A tweak to diffusion models, which are responsible for most of the recent excitement about AI-generated images, enables them to produce more realistic output.
What's new: William Peebles at UC Berkeley and Saining Xie at New York University improved a diffusion model by replacing a key component, a U-Net convolutional neural network, with a transformer. They call the work Diffusion Transformer (DiT).

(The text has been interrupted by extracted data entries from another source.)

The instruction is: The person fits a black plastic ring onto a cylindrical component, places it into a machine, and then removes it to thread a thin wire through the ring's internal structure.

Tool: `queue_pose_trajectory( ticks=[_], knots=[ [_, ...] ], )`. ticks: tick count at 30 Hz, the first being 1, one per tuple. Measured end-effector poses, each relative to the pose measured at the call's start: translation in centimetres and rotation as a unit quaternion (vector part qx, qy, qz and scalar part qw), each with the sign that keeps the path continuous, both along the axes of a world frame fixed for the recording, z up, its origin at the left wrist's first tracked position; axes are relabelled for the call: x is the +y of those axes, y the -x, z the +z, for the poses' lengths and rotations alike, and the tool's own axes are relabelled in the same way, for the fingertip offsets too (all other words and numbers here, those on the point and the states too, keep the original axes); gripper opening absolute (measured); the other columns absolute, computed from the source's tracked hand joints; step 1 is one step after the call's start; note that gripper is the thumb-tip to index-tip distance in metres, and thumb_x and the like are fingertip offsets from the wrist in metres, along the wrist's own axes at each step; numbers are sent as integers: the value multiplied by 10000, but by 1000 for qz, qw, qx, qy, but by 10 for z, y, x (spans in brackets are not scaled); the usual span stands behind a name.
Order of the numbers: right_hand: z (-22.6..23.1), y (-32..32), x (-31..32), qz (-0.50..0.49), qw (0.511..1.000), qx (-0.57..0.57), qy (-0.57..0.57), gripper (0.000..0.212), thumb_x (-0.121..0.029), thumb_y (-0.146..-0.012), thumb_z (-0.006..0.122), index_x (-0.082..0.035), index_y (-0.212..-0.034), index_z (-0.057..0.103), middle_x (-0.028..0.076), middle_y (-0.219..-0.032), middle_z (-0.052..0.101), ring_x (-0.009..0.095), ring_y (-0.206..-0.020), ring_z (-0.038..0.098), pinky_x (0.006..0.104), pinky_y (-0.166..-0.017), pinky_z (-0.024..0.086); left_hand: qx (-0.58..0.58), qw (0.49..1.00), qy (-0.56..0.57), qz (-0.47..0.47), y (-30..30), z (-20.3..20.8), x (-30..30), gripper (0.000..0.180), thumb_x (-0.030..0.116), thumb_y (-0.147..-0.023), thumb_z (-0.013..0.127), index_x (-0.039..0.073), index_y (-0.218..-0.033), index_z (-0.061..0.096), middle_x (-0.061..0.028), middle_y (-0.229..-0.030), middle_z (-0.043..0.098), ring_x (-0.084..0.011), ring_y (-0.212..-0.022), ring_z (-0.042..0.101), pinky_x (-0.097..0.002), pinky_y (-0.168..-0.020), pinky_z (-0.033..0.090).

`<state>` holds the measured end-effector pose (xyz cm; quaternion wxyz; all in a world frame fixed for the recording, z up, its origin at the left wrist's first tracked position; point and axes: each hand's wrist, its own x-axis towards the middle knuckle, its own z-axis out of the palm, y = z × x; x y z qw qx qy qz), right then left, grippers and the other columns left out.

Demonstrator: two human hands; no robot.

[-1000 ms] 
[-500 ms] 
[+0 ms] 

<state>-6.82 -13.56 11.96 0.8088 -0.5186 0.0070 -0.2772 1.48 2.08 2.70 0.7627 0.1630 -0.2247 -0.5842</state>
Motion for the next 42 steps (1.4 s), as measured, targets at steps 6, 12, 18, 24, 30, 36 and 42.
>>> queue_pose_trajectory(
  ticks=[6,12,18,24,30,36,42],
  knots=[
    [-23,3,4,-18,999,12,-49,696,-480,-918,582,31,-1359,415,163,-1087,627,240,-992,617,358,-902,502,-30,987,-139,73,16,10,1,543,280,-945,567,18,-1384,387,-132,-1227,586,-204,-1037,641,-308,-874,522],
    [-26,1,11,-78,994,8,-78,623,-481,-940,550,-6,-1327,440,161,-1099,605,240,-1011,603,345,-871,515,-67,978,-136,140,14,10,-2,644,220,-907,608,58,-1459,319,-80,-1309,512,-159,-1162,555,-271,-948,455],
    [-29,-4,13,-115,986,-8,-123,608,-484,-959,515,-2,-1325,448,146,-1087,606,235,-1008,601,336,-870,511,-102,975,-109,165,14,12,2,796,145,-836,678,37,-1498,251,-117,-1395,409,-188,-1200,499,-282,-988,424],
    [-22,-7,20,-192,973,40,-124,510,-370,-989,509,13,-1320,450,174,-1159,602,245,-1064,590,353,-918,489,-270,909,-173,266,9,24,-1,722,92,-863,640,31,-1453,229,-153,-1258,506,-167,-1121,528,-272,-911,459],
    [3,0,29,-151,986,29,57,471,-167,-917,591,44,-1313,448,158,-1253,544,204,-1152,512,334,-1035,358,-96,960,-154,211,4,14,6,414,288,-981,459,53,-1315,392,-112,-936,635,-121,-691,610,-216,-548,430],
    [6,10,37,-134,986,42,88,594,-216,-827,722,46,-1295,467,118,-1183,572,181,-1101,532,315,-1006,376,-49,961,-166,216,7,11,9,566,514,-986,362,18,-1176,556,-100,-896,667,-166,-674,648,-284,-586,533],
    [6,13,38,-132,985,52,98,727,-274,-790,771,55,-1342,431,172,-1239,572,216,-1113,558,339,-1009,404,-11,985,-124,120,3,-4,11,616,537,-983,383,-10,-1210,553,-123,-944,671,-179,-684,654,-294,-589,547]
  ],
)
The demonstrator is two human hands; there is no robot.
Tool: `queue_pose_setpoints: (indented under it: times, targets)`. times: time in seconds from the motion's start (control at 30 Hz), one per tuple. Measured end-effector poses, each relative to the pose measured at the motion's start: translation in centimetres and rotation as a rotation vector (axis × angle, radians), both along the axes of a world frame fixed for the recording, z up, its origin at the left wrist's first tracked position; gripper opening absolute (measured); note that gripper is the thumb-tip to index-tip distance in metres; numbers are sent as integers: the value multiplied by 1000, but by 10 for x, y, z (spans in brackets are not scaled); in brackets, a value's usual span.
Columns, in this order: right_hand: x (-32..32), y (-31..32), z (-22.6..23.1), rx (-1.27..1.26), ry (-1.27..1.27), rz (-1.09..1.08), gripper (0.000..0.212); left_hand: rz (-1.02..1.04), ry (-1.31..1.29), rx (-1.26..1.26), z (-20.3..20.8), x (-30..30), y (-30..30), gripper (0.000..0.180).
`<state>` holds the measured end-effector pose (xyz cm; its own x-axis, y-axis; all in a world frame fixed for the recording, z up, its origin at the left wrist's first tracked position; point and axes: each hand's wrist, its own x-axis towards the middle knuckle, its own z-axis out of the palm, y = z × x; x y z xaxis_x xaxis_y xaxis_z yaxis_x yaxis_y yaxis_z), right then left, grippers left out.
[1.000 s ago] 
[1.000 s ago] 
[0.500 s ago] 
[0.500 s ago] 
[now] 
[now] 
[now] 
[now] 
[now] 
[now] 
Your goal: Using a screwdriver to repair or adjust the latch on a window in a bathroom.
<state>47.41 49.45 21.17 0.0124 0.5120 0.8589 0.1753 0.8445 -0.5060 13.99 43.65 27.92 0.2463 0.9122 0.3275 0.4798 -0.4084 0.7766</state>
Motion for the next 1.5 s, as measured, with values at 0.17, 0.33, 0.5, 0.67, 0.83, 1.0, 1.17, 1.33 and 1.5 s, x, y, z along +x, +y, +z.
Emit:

Diffusion basics: During training, a diffusion model takes an image to which noise has been added, a descriptive embedding (typically an embedding of a text phrase that describes the original image, in this experiment, the image’s class), and an embedding of the current time step. The system learns to use the descriptive embedding to remove the noise in successive time steps. At inference, it generates an image by starting with pure noise and a descriptive embedding and removing noise iteratively according to that embedding. A variant known as a latent diffusion model saves computation by removing noise not from an image but from an image embedding that represents it.
Key insight: In a typical diffusion model, a U-Net convolutional neural network (CNN) learns to estimate the noise to be removed from an image. Recent work showed that transformers outperform CNNs in many computer vision tasks. Replacing the CNN with a transformer can lead to similar gains.
How it works: The authors modified a latent diffusion model (specifically Stable Diffusion) by putting a transformer at its core. They trained it on ImageNet in the usual manner for diffusion models.
- To accommodate the transformer, the system broke the noisy image embeddings into a series of tokens.
- Within the transformer, modified transformer blocks learned to process the tokens to produce an estimate of the noise.
- Before each attention and fully connected layer, the system multiplied the tokens by a separate vector based on the image class and time step embeddings. (A vanilla neural network, trained with the transformer, computed this vector.)
Results: The authors assessed the quality of DiT’s output according to Fréchet Inception Distance (FID), which measures how the distribution of a generated version of an image compares to the distribution of the original (lower is better). FID improved depending on the processing budget: On 256-by-256-pixel ImageNet images, a small DiT with 6 gigaflops of compute achieved 68.4 FID, a large DiT with 80.7 gigaflops achieved 23.3 FID, and the largest DiT with 119 gigaflops achieved 9.62 FID. A latent diffusion model that used a U-Net (104 gigaflops) achieved 10.56 FID.
Why it matters: Given more processing power and data, transformers achieve better performance than other architectures in numerous tasks. This goes for the authors’ transformer-enhanced diffusion model as well.
We're thinking: Transformers continue to replace CNNs for many tasks. We’ll see if this replacement sticks.